SDOT has finished work on a new curb bulb at Terrace and 23rd ave in front of Garfield High School. The redesigned curbs shorten the distance from curb-to-curb and now have ramps, making it easier and safer to cross Terrace on foot, in a wheelchair or with a stroller. The project does not make it much easier to cross the busier 23rd Ave, which is among the most dangerous streets in the city for pedestrians.
SDOT just completed building a new curb bulb across from Garfield High School and adjacent to a local daycare. The pedestrian improvement at 23rd Avenue and E Terrace Street shortens the crossing distance for pedestrians by narrowing the street opening. In addition, the newly-installed curb ramps not only meet the Americans with Disabilities Act requirements, but also accommodate strollers coming and going from the daycare.
This new pedestrian safety feature has been over three years in the making and involved many people from the community and several city of Seattle departments. Following the renovation of Garfield High School, there was community interest in also making street improvements around the school. Feet First, a non-profit pedestrian advocacy organization, did a walking audit of possible improvements and the community applied for funding through the Neighborhood Street Fund large projects and Neighborhood Project Fund.

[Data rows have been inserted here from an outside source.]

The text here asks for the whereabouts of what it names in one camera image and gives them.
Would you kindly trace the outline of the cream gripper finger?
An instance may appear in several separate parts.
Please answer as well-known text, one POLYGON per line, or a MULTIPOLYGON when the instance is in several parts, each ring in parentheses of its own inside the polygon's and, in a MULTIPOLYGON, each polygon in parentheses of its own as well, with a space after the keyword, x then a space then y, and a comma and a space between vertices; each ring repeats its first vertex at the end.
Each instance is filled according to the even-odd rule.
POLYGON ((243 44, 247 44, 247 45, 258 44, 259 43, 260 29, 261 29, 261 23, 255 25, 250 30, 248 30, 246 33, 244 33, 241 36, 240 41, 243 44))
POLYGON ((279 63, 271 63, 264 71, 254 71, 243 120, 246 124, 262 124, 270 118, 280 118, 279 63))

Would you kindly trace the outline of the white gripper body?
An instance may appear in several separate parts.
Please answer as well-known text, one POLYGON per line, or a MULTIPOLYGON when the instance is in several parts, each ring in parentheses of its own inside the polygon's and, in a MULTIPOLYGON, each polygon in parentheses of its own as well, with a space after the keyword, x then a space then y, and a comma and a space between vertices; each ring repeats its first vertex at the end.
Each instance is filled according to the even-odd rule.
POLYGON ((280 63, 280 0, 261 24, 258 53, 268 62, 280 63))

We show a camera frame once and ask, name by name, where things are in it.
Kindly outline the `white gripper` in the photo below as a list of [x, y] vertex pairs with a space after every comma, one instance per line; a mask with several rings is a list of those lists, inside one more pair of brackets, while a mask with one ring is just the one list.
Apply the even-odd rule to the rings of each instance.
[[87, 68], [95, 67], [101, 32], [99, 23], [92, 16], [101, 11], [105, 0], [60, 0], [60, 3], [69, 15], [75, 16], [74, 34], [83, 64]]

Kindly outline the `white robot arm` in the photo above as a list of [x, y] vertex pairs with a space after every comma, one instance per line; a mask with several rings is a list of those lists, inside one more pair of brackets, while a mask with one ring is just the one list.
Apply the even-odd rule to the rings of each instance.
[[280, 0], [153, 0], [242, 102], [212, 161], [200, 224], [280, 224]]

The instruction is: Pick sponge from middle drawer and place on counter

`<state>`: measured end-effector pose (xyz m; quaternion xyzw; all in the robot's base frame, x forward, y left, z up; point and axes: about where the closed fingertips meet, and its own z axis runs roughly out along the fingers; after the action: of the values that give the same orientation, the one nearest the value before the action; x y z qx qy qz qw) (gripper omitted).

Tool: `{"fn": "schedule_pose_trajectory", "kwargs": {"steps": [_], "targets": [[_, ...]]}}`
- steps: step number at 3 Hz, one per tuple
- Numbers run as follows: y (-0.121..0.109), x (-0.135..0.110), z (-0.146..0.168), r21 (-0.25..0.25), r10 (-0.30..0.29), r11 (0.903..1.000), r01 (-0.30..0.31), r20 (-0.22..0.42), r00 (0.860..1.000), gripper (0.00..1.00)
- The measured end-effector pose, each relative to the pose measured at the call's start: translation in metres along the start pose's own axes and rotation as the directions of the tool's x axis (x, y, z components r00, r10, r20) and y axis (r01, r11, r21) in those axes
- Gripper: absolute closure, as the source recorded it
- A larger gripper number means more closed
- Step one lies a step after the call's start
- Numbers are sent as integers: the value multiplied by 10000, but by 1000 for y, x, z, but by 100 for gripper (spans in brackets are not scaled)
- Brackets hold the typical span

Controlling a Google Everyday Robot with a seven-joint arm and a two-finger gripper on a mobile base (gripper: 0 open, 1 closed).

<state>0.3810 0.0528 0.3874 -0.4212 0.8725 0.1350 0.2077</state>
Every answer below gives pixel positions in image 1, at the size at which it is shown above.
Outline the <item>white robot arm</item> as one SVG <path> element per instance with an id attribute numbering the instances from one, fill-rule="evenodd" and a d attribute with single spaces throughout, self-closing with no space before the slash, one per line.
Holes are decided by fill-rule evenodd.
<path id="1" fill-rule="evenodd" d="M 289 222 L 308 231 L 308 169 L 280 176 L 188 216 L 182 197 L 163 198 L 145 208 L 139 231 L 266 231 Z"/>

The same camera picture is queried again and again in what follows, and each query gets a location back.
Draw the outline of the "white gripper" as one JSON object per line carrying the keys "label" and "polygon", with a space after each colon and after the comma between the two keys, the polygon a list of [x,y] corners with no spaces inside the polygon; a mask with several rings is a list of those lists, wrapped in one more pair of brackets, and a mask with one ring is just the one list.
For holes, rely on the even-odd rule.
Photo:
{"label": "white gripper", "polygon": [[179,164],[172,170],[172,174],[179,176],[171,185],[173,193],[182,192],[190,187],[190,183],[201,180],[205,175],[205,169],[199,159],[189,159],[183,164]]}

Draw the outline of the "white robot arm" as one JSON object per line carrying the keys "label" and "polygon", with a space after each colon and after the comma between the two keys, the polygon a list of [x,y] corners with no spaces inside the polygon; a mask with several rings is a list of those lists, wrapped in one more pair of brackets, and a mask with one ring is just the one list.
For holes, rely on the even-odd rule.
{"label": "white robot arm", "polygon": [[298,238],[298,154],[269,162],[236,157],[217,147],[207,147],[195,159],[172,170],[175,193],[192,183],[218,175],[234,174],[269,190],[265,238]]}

This project was funded through the Neighborhood Project Fund which provides funding for projects that the Department of Neighborhoods District Council, SDOT and Seattle Parks and Recreation have selected and recommended to the Mayor based on specific priorities. That criterion includes the following concerns: The project will have a widespread positive impact on the neighborhood as a whole; implements one or more recommendations in an adopted neighborhood plan; has the support of multiple neighborhood or community groups; also qualifies for funding from another City source.